Morroniside ameliorates inflammatory skeletal muscle atrophy via inhibiting canonical and non-canonical NF-κB and regulating protein synthesis/degradation

Abstract

No drug options exist for skeletal muscle atrophy in clinical, which poses a huge socio-economic burden, making development on drug interventions a general wellbeing need. Patients with a variety of pathologic conditions associated with skeletal muscle atrophy have systemically elevated inflammatory factors. Morroniside, derived from medicinal herb Cornus officinalis, possesses anti-inflammatory effect. However, whether and how morroniside combat muscle atrophy remain unknown.
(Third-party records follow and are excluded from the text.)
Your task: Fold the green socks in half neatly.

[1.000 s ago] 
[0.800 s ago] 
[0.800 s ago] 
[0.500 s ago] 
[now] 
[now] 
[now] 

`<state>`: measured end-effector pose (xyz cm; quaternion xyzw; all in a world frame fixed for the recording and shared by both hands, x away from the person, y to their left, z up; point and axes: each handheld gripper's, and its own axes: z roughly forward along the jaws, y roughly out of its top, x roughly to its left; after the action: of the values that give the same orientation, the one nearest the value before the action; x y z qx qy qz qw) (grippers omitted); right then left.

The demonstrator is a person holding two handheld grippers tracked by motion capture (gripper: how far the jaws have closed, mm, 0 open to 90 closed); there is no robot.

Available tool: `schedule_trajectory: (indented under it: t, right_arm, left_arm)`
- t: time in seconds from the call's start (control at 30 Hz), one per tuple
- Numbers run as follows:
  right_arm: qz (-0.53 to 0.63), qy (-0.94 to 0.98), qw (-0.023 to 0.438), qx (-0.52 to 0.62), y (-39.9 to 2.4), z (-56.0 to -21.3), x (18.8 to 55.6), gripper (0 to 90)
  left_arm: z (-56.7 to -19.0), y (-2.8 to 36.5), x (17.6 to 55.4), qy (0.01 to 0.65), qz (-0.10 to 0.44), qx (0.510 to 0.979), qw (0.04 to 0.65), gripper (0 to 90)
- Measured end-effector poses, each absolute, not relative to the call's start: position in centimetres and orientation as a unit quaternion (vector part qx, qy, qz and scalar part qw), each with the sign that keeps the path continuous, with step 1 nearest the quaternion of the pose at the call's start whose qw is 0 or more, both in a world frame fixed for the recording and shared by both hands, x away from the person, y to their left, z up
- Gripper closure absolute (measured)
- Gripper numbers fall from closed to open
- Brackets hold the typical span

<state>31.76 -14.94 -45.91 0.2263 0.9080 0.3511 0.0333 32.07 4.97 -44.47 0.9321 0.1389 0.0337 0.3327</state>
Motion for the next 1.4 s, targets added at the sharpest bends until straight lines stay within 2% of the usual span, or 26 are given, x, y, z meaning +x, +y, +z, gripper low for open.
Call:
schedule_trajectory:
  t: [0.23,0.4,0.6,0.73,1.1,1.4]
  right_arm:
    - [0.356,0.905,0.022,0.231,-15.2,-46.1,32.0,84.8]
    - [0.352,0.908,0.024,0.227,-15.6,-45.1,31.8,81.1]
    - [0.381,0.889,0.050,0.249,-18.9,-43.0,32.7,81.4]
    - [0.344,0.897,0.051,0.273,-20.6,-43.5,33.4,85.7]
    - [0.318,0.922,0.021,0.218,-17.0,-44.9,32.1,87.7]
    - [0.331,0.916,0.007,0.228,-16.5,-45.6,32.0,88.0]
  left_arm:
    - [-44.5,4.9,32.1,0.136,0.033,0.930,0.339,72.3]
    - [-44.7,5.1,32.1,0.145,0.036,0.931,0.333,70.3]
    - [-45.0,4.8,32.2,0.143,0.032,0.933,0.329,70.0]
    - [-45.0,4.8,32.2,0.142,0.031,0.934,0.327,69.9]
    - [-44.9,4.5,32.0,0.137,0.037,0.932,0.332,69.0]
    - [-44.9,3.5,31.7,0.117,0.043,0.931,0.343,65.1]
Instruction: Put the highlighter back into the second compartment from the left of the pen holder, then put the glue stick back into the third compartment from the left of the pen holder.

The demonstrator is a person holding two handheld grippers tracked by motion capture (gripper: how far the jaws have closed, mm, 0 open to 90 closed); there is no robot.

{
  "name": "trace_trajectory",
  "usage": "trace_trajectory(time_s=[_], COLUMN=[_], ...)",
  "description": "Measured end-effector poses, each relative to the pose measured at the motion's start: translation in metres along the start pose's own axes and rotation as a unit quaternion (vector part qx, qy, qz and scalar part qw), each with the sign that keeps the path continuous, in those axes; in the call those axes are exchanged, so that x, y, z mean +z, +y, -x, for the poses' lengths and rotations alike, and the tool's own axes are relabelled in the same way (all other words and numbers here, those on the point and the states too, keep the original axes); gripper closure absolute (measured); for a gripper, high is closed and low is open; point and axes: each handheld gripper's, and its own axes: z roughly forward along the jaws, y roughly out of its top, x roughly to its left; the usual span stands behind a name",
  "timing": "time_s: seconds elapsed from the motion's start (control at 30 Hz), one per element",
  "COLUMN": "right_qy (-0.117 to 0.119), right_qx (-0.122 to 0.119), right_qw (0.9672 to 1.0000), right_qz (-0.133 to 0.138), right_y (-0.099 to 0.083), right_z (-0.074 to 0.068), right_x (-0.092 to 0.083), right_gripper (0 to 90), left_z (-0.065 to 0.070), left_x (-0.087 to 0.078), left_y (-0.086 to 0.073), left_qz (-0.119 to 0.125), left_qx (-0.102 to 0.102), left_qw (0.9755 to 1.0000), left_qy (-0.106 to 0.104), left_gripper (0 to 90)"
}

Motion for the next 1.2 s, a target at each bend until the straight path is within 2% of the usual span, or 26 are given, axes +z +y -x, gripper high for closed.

Here, we identified crucial genetic associations between TNFα/NF-κB pathway and grip strength based on population using 377,807 European participants from the United Kingdom Biobank dataset. Denervation increased TNFα in atrophying skeletal muscles, which inhibited myotube formation in vitro. Notably, morroniside treatment rescued TNFα-induced myotube atrophy in vitro and impeded skeletal muscle atrophy in vivo, resulting in increased body/muscles weights, No. of satellite cells, size of type IIA, IIX and IIB myofibers, and percentage of type IIA myofibers in denervated mice. Mechanistically, in vitro and/or in vivo studies demonstrated that morroniside could not only inhibit canonical and non-canonical NF-κB, inflammatory mediators (IL6, IL-1b, CRP, NIRP3, PTGS2, TNFα), but also down-regulate protein degradation signals (Follistatin, Myostatin, ALK4/5/7, Smad7/3), ubiquitin-proteasome molecules (FoxO3, Atrogin-1, MuRF1), autophagy-lysosomal molecules (Bnip3, LC3A, and LC3B), while promoting protein synthesis signals (IGF-1/IGF-1R/IRS-1/PI3K/Akt, and BMP14/BMPR2/ALK2/3/Smad5/9). Moreover, morroniside had no obvious liver and kidney toxicity. This human genetic, cells and mice pathological evidence indicates that morroniside is an efficacious and safe inflammatory muscle atrophy treatment and suggests its translational potential on muscle wasting.

Keywords: autophagylysosomal pathway; denervation; genetic association study; inflammation; morroniside; muscle atrophy; protein synthesis and degradation; ubiquitin-proteasome system.